• What the exercise asks: Repeat every line below exactly as it reads.

• Supplied information:

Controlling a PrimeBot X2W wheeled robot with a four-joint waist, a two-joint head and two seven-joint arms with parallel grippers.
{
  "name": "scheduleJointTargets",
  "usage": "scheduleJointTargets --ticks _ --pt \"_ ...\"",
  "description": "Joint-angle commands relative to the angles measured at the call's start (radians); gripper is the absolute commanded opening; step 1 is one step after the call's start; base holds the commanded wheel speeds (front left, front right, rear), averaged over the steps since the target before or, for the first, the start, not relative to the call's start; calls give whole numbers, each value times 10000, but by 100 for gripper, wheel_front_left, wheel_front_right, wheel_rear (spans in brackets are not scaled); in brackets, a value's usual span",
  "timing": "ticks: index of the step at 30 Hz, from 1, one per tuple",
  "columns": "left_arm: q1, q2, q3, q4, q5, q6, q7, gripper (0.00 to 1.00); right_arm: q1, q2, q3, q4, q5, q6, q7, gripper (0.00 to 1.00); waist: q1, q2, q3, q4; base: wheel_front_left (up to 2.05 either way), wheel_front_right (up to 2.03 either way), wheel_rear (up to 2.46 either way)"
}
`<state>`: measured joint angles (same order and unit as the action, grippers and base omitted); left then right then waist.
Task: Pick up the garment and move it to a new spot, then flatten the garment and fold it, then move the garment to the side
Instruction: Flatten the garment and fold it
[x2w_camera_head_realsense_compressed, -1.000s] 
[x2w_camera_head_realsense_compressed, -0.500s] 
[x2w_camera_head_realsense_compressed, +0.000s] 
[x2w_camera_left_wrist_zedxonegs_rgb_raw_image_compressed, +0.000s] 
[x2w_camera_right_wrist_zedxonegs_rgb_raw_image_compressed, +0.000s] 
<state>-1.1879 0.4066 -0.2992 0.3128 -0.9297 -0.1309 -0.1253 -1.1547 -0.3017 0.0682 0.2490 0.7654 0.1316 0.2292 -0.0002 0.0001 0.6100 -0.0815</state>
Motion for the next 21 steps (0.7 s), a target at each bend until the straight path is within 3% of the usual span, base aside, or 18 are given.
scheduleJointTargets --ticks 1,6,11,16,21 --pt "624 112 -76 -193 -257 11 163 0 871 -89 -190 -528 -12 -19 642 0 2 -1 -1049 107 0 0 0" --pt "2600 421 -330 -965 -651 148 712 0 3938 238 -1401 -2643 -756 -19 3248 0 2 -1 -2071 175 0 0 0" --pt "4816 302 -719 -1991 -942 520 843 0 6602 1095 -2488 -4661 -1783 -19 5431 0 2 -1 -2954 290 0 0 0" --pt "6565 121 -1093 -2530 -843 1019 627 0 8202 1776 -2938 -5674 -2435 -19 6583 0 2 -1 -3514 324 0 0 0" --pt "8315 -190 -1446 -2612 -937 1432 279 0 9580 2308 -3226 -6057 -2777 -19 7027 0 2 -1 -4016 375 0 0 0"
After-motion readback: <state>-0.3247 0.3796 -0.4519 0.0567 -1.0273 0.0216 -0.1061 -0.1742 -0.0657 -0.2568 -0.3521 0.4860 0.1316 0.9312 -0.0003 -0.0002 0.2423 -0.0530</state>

• Worked solution:
Controlling a PrimeBot X2W wheeled robot with a four-joint waist, a two-joint head and two seven-joint arms with parallel grippers.
{
  "name": "scheduleJointTargets",
  "usage": "scheduleJointTargets --ticks _ --pt \"_ ...\"",
  "description": "Joint-angle commands relative to the angles measured at the call's start (radians); gripper is the absolute commanded opening; step 1 is one step after the call's start; base holds the commanded wheel speeds (front left, front right, rear), averaged over the steps since the target before or, for the first, the start, not relative to the call's start; calls give whole numbers, each value times 10000, but by 100 for gripper, wheel_front_left, wheel_front_right, wheel_rear (spans in brackets are not scaled); in brackets, a value's usual span",
  "timing": "ticks: index of the step at 30 Hz, from 1, one per tuple",
  "columns": "left_arm: q1, q2, q3, q4, q5, q6, q7, gripper (0.00 to 1.00); right_arm: q1, q2, q3, q4, q5, q6, q7, gripper (0.00 to 1.00); waist: q1, q2, q3, q4; base: wheel_front_left (up to 2.05 either way), wheel_front_right (up to 2.03 either way), wheel_rear (up to 2.46 either way)"
}
`<state>`: measured joint angles (same order and unit as the action, grippers and base omitted); left then right then waist.
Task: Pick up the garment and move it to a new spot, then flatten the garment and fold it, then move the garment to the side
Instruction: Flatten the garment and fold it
[x2w_camera_head_realsense_compressed, -1.000s] 
[x2w_camera_head_realsense_compressed, -0.500s] 
[x2w_camera_head_realsense_compressed, +0.000s] 
[x2w_camera_left_wrist_zedxonegs_rgb_raw_image_compressed, +0.000s] 
[x2w_camera_right_wrist_zedxonegs_rgb_raw_image_compressed, +0.000s] 
<state>-1.1879 0.4066 -0.2992 0.3128 -0.9297 -0.1309 -0.1253 -1.1547 -0.3017 0.0682 0.2490 0.7654 0.1316 0.2292 -0.0002 0.0001 0.6100 -0.0815</state>
Motion for the next 21 steps (0.7 s), a target at each bend until the straight path is within 3% of the usual span, base aside, or 18 are given.
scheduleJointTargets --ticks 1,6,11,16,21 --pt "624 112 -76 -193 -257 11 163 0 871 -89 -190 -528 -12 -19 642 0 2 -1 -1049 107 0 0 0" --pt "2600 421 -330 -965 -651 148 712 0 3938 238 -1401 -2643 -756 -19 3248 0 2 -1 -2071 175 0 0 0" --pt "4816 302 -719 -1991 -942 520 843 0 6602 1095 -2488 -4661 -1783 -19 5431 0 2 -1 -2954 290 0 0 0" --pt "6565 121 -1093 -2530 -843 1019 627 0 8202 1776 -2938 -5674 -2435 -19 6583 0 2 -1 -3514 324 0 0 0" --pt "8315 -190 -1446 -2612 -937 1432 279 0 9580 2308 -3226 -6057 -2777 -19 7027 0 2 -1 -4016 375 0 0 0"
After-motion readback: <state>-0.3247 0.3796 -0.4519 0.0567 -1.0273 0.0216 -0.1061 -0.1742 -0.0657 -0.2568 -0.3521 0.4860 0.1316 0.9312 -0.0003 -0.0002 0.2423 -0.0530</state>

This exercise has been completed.